Figure 1. Detailed cross-section of the ARCADIA fully depleted CMOS sensor technology, depicting the arrangement of the pixel array and guard-ring terminations on the back-side (A). Embodiments of the technology for thicker sensors with backside lithography (B), for thinner sensors with maskless backside using a p+ implantation (C), and a maskless option (C) using a p+ starting substrate as a passive carrier (D).

3 ARCADIA prototypes and full-chip demonstrators

Involving seven INFN divisions and over 50 researchers and engineers, the ARCADIA1 initiative advanced semiconductor sensor technology while also developing IP cores, ASICs, and dedicated data acquisition systems. This collaboration demonstrated the scalability and technology readiness of the proposed MAPS sensor through the development of a full-size system-ready demonstrator featuring a low-power, high-density pixel matrix CMOS monolithic sensor. Other deliverables of the project include passive pixel and strip test structures for sensor characterization, monolithic silicon strip arrays with embedded readout electronics and silicon strip readout ASICs, test vehicles for multi-threshold photon counting architectures, small-scale prototypes for ultra-low power and fast timing, and mixed-signal ASICs for fast timing with sensors implementing a gain layer. The circuits and sensors were produced through a series of single-project wafer engineering runs employing different splits of starting substrate, process options, and final wafer thicknesses. The list of designs on board the ARCADIA engineering runs and its correspondence to the reticle floorplan (Figure 2) is depicted below.

Figure 2
Diagram displaying the layout of semiconductor devices. The left section (A) includes labeled blocks: ASTRA-VI, ARCADIA-MD1b, ARCADIA-MD1a, ARCADIA-miniD, and others like COBRA, MoTiC, and MATISSE LP. The right section (B) shows blocks labeled MADPIX, ARCADIA-MD3, ARCADIA-miniD, and similar components as in section A. Each block represents distinct microchip or testing structures.

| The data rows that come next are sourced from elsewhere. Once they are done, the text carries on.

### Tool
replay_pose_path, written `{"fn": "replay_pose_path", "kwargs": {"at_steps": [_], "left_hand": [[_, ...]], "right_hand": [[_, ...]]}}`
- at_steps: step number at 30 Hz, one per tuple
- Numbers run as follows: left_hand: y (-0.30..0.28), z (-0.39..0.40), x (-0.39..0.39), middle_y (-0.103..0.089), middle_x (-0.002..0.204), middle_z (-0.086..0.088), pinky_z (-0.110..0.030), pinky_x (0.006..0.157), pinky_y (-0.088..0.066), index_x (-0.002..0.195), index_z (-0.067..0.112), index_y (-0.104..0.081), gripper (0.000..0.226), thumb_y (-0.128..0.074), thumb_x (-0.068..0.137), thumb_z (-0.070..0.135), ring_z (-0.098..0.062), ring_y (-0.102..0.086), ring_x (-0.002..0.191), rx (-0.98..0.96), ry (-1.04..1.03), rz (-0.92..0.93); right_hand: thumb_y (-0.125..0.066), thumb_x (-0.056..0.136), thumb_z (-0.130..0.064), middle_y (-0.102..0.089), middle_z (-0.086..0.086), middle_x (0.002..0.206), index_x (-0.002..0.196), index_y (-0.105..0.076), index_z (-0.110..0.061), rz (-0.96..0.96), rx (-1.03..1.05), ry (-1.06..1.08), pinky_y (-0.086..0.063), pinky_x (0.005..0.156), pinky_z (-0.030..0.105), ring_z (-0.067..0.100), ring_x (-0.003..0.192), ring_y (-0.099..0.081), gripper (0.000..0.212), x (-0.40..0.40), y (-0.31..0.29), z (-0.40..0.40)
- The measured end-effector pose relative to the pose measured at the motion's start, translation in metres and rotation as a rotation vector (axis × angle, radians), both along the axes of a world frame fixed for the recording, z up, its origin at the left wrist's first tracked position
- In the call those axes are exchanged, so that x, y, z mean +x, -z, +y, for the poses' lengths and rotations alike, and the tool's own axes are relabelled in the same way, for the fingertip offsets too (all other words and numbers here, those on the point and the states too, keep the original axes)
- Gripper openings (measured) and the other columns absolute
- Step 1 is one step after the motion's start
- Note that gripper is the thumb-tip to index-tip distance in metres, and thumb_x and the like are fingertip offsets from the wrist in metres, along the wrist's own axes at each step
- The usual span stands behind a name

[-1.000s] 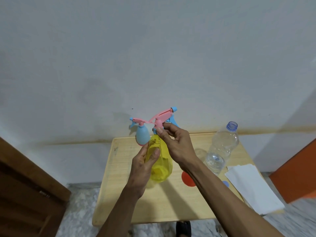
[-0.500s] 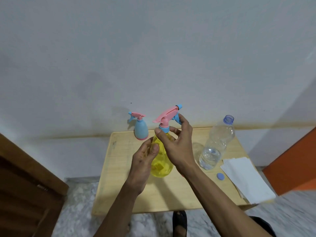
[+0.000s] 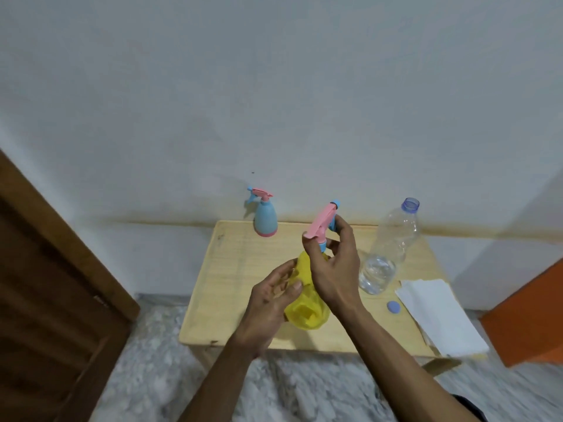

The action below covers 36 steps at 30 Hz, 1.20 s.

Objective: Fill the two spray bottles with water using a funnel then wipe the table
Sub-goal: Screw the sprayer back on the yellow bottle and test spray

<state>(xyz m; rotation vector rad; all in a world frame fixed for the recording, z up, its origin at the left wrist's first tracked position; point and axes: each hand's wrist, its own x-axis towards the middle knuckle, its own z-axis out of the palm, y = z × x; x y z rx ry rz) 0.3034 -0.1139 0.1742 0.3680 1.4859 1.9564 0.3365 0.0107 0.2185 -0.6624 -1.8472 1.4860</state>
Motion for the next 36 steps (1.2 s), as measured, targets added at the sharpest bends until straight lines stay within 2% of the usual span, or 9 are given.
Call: {"fn": "replay_pose_path", "kwargs": {"at_steps": [4,9,12,15,19,22,26,31,36], "left_hand": [[0.009,0.002,0.037,-0.069,0.129,-0.009,-0.051,0.093,-0.056,0.135,0.025,-0.06,0.049,-0.075,0.088,0.023,-0.031,-0.06,0.127,-0.05,-0.039,0.02],[0.026,0.004,0.104,-0.072,0.119,-0.01,-0.05,0.096,-0.054,0.127,0.021,-0.066,0.045,-0.073,0.083,0.022,-0.024,-0.067,0.111,-0.156,-0.001,0.052],[0.035,-0.001,0.14,-0.07,0.101,-0.006,-0.021,0.076,-0.054,0.121,0.011,-0.067,0.03,-0.071,0.091,0.008,-0.007,-0.065,0.088,-0.243,-0.038,0.078],[0.033,-0.014,0.163,-0.068,0.087,-0.003,-0.01,0.064,-0.047,0.115,0.006,-0.066,0.023,-0.064,0.093,-0.002,0.004,-0.064,0.071,-0.358,-0.094,0.121],[0.036,-0.039,0.165,-0.073,0.103,-0.01,-0.023,0.082,-0.054,0.105,0.025,-0.068,0.02,-0.075,0.089,0.017,-0.012,-0.068,0.09,-0.558,-0.113,0.272],[0.035,-0.061,0.151,-0.071,0.115,0.003,-0.027,0.09,-0.053,0.123,0.02,-0.067,0.039,-0.075,0.087,0.035,-0.011,-0.066,0.106,-0.829,-0.082,0.505],[0.031,-0.092,0.127,-0.061,0.136,0.0,-0.033,0.094,-0.051,0.137,0.017,-0.056,0.056,-0.067,0.091,0.046,-0.021,-0.058,0.123,-1.079,0.08,0.624],[0.033,-0.129,0.107,-0.055,0.14,0.0,-0.039,0.095,-0.05,0.137,0.023,-0.049,0.051,-0.058,0.094,0.048,-0.025,-0.054,0.127,-1.355,0.212,0.702],[0.04,-0.165,0.09,-0.06,0.122,-0.005,-0.037,0.08,-0.051,0.126,0.022,-0.051,0.037,-0.057,0.095,0.042,-0.028,-0.062,0.106,-1.445,0.288,0.682]], "right_hand": [[-0.068,0.094,-0.033,-0.055,-0.011,0.132,0.145,-0.045,-0.022,-0.059,0.058,0.026,-0.042,0.075,0.013,0.001,0.098,-0.059,0.057,0.034,0.002,-0.001],[-0.062,0.094,-0.035,-0.064,-0.005,0.119,0.134,-0.046,-0.031,-0.109,0.034,0.073,-0.046,0.081,0.032,0.02,0.103,-0.064,0.043,0.102,0.028,0.006],[-0.061,0.094,-0.031,-0.067,-0.013,0.102,0.109,-0.047,-0.055,-0.162,0.003,0.072,-0.052,0.083,0.039,0.025,0.091,-0.071,0.031,0.14,0.045,0.005],[-0.06,0.098,-0.031,-0.066,-0.007,0.084,0.105,-0.052,-0.043,-0.193,-0.014,0.046,-0.056,0.077,0.047,0.029,0.076,-0.07,0.016,0.174,0.058,-0.003],[-0.056,0.1,-0.036,-0.06,0.002,0.074,0.088,-0.051,-0.042,-0.221,-0.022,-0.012,-0.055,0.071,0.049,0.033,0.073,-0.067,0.014,0.199,0.063,-0.015],[-0.055,0.1,-0.04,-0.061,0.0,0.075,0.084,-0.052,-0.035,-0.286,-0.038,-0.062,-0.055,0.074,0.048,0.032,0.077,-0.069,0.017,0.209,0.065,-0.024],[-0.054,0.098,-0.046,-0.064,0.004,0.077,0.084,-0.054,-0.025,-0.41,-0.033,-0.098,-0.056,0.075,0.05,0.029,0.076,-0.066,0.026,0.207,0.074,-0.036],[-0.043,0.1,-0.051,-0.059,0.005,0.071,0.069,-0.05,-0.017,-0.536,0.071,-0.121,-0.038,0.059,0.036,0.022,0.065,-0.054,0.047,0.185,0.078,-0.057],[-0.039,0.094,-0.056,-0.065,0.01,0.076,0.07,-0.057,-0.015,-0.625,0.043,-0.123,-0.036,0.06,0.034,0.026,0.069,-0.056,0.051,0.154,0.086,-0.082]]}}
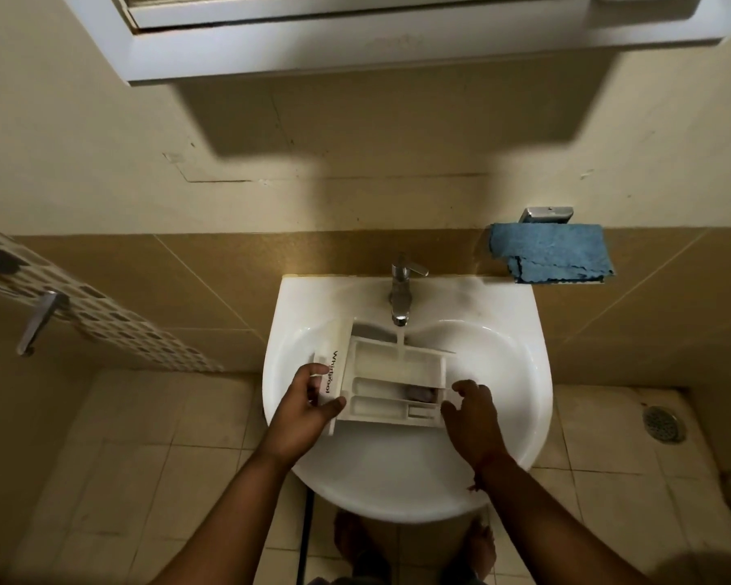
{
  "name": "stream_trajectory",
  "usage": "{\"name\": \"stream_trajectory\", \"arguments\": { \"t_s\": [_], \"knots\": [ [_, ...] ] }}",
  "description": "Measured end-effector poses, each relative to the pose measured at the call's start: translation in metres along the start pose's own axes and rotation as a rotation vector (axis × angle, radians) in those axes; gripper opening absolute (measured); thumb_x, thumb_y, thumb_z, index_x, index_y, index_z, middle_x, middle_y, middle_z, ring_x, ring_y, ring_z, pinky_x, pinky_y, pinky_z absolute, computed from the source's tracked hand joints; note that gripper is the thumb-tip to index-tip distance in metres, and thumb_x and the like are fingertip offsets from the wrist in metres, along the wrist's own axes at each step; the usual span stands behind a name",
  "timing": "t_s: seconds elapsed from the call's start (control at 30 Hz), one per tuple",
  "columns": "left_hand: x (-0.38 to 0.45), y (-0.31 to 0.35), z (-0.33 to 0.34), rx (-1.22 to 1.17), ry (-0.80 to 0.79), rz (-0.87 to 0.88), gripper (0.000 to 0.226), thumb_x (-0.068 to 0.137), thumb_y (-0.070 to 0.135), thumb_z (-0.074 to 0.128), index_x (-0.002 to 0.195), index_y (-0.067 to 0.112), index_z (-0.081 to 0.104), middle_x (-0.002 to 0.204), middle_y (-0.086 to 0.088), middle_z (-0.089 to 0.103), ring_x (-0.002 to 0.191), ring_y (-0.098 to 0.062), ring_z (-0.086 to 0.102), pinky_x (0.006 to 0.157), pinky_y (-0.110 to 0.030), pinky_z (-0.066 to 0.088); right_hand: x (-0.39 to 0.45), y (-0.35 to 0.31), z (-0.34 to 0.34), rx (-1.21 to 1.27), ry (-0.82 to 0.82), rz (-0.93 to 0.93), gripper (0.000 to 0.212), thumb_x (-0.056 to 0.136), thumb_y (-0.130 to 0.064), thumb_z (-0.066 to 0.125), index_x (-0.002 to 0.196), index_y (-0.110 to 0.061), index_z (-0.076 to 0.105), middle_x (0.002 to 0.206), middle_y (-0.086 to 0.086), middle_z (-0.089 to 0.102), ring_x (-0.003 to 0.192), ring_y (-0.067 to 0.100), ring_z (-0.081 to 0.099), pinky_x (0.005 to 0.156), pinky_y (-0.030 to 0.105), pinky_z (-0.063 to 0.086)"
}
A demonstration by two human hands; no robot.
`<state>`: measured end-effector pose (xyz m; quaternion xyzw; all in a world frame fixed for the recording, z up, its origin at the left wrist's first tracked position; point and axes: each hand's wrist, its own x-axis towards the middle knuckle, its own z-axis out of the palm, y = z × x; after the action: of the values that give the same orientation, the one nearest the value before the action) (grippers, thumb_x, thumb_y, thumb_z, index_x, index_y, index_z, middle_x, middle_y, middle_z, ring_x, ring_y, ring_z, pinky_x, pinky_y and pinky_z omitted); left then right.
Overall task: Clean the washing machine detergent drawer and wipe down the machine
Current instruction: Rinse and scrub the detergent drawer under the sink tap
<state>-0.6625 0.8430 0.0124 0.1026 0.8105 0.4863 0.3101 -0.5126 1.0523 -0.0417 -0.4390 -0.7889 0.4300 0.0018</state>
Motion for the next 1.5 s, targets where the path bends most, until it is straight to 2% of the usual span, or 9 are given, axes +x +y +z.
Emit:
{"name": "stream_trajectory", "arguments": {
  "t_s": [0.17,0.3,0.43,0.6,0.73,0.83,1.07,1.3,1.5],
  "knots": [
    [-0.005,0.014,-0.015,0.086,0.117,0.072,0.048,0.078,0.002,0.079,0.117,0.015,0.055,0.100,0.014,0.059,0.083,0.017,0.055,0.074,-0.002,0.041,-0.013,-0.013,0.019,0.173,-0.188,0.163,0.033,0.092,-0.016,0.061,0.122,-0.007,0.051,0.118,0.012,0.052,0.099,0.020,0.054,0.090,0.033,0.046],
    [-0.015,0.020,-0.015,0.097,0.161,0.052,0.050,0.078,0.004,0.078,0.119,0.018,0.053,0.099,0.013,0.062,0.079,0.013,0.059,0.069,-0.004,0.043,-0.025,-0.043,0.026,0.713,-0.479,0.472,0.014,0.096,-0.016,0.058,0.106,-0.008,0.052,0.098,0.012,0.055,0.084,0.023,0.057,0.080,0.038,0.053],
    [-0.034,0.025,-0.005,0.077,0.247,0.045,0.051,0.078,0.002,0.077,0.119,0.019,0.052,0.103,0.013,0.062,0.084,0.019,0.057,0.065,-0.003,0.044,-0.027,-0.057,0.047,0.998,-0.657,0.681,0.044,0.097,-0.038,0.056,0.124,-0.004,0.048,0.118,0.022,0.054,0.096,0.034,0.061,0.074,0.047,0.054],
    [-0.065,0.022,0.004,0.101,0.362,0.027,0.055,0.074,0.010,0.077,0.121,0.023,0.051,0.115,0.009,0.063,0.101,0.005,0.060,0.078,-0.007,0.047,-0.033,-0.068,0.071,1.134,-0.622,0.709,0.052,0.101,-0.038,0.048,0.134,0.002,0.042,0.129,0.029,0.052,0.099,0.037,0.063,0.068,0.044,0.056],
    [-0.091,0.016,0.008,0.120,0.477,-0.010,0.059,0.064,0.030,0.074,0.118,0.035,0.050,0.118,0.010,0.060,0.109,-0.008,0.060,0.090,-0.035,0.055,-0.053,-0.068,0.073,1.222,-0.600,0.633,0.029,0.103,-0.015,0.045,0.124,0.003,0.054,0.112,0.025,0.067,0.096,0.036,0.069,0.071,0.041,0.059],
    [-0.106,0.018,0.014,0.080,0.535,-0.036,0.057,0.061,0.035,0.071,0.113,0.036,0.048,0.118,0.006,0.058,0.107,-0.009,0.060,0.088,-0.038,0.055,-0.067,-0.070,0.065,1.218,-0.565,0.558,0.019,0.100,-0.006,0.050,0.113,0.006,0.057,0.103,0.024,0.070,0.090,0.034,0.071,0.070,0.039,0.060],
    [-0.104,0.031,0.036,-0.091,0.469,-0.014,0.047,0.083,0.008,0.073,0.117,0.016,0.041,0.109,0.006,0.057,0.088,0.007,0.058,0.066,-0.006,0.045,-0.055,-0.079,0.039,1.233,-0.391,0.359,0.030,0.095,0.004,0.045,0.119,-0.012,0.050,0.105,0.022,0.069,0.082,0.032,0.072,0.061,0.038,0.059],
    [-0.081,0.020,0.025,-0.113,0.308,-0.175,0.065,0.075,0.072,0.055,0.092,0.009,0.059,0.087,-0.007,0.068,0.086,-0.023,0.067,0.086,-0.047,0.054,-0.025,-0.050,0.022,0.734,-0.250,0.238,0.020,0.090,-0.008,0.049,0.106,-0.013,0.039,0.102,0.021,0.056,0.082,0.034,0.067,0.071,0.046,0.061],
    [-0.046,0.031,0.001,-0.026,0.417,-0.107,0.025,0.095,0.029,0.055,0.088,0.005,0.058,0.081,-0.008,0.062,0.080,-0.029,0.061,0.071,-0.036,0.047,-0.014,-0.039,-0.003,0.318,-0.197,-0.012,0.029,0.098,-0.016,0.046,0.126,-0.009,0.041,0.092,0.009,0.056,0.086,0.029,0.061,0.084,0.048,0.055]
  ]
}}
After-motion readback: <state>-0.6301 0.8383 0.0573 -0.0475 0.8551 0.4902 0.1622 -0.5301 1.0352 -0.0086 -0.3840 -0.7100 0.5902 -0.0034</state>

Figure 2. Reticle floorplans for the ARCADIA engineering runs, mask sets for the first (A) and second (B) single-project wafer productions.

3.1 ARCADIA-MD3 FD-MAPS main demonstrator (512 × 512 pixels)

The system-ready fully depleted monolithic active pixel sensor has an active area of >1.6 cm2 on a matrix with 262 K pixels featuring a pitch of 25 μm. The data-driven binary readout allows for a rate capability of 100 MHz/cm2; with a total power density of 17-30 mW/cm2; for low-rate operation, the power density is below 10 mW/cm2. The first engineering run included two full-chip designs with different front-end circuit topologies labelled as MD1a and MD1b, thoroughly characterized after a focused ion-beam correction of a connectivity issue at the level of the data transceiver control. The ARCADIA-MD3 design implements the needed corrective actions and was sent for fabrication on a second single-project wafer production. The readout logic, floorplan, and chip organisation of the ARCADIA-MD3 chip are detailed here in Section 4.

3.2 ARCADIA-miniD FD-MAPS mini demonstrator (512 × 32 pixels)

Smaller FD-MAPS demonstrators for testability and debugging implemented power management IPs (Bianco, 2021; Traversi et al., 2023) and configurability options for yield optimization on large sensors, using a dedicated low drop-out LDO regulator for each section of the chip.

3.3 FD-MAPS and test structures for timing applications

Third-party designs from the Paul Scherrer Institute PSI and ETH Zurich for timing applications. Details on the design characteristics and silicon results of MoTiC (Monolithic Pixel Detector with Timing) can be found in Burkhalter et al. (2024).

3.4 MATISSE low power front-end

MATISSE-LP is a small-scale FD-MAPS prototype featuring a 2 × 2 mm2 matrix with 50μm pixels and an ultra low-power front-end. The matrix is organized into four sectors of six columns each, each column embedding 24 pixels with a 50 μm pitch. The compact discrete-time pixel amplifier is based on a source follower input stage which is AC coupled to the discriminator with offset compensation, the pseudo-CMOS binary output being then propagated to the chip periphery. The estimated power density, based on post-layout simulations and with 11.2 nW/pixel at a rolling-shutter readout frequency of 10 kHz, is expected to be below 0.5 mW/cm2 (Durando, 2021).

3.5 Passive pixel and strip test structures

Arrays of passive pixels with parallel connections used for electrical characterisation (I-V and C-V curves with probe station) were used, with studies of charge collection efficiency and tests with pulsed IR and NIR lasers. Both pixel and matrix test structures implement pitches ranging from 50 down to 10 μm, with and without a gain layer (Neubüser et al., 2021; De Cilladi et al., 2021; Ferrero et al., 2023; Corradino et al., 2024).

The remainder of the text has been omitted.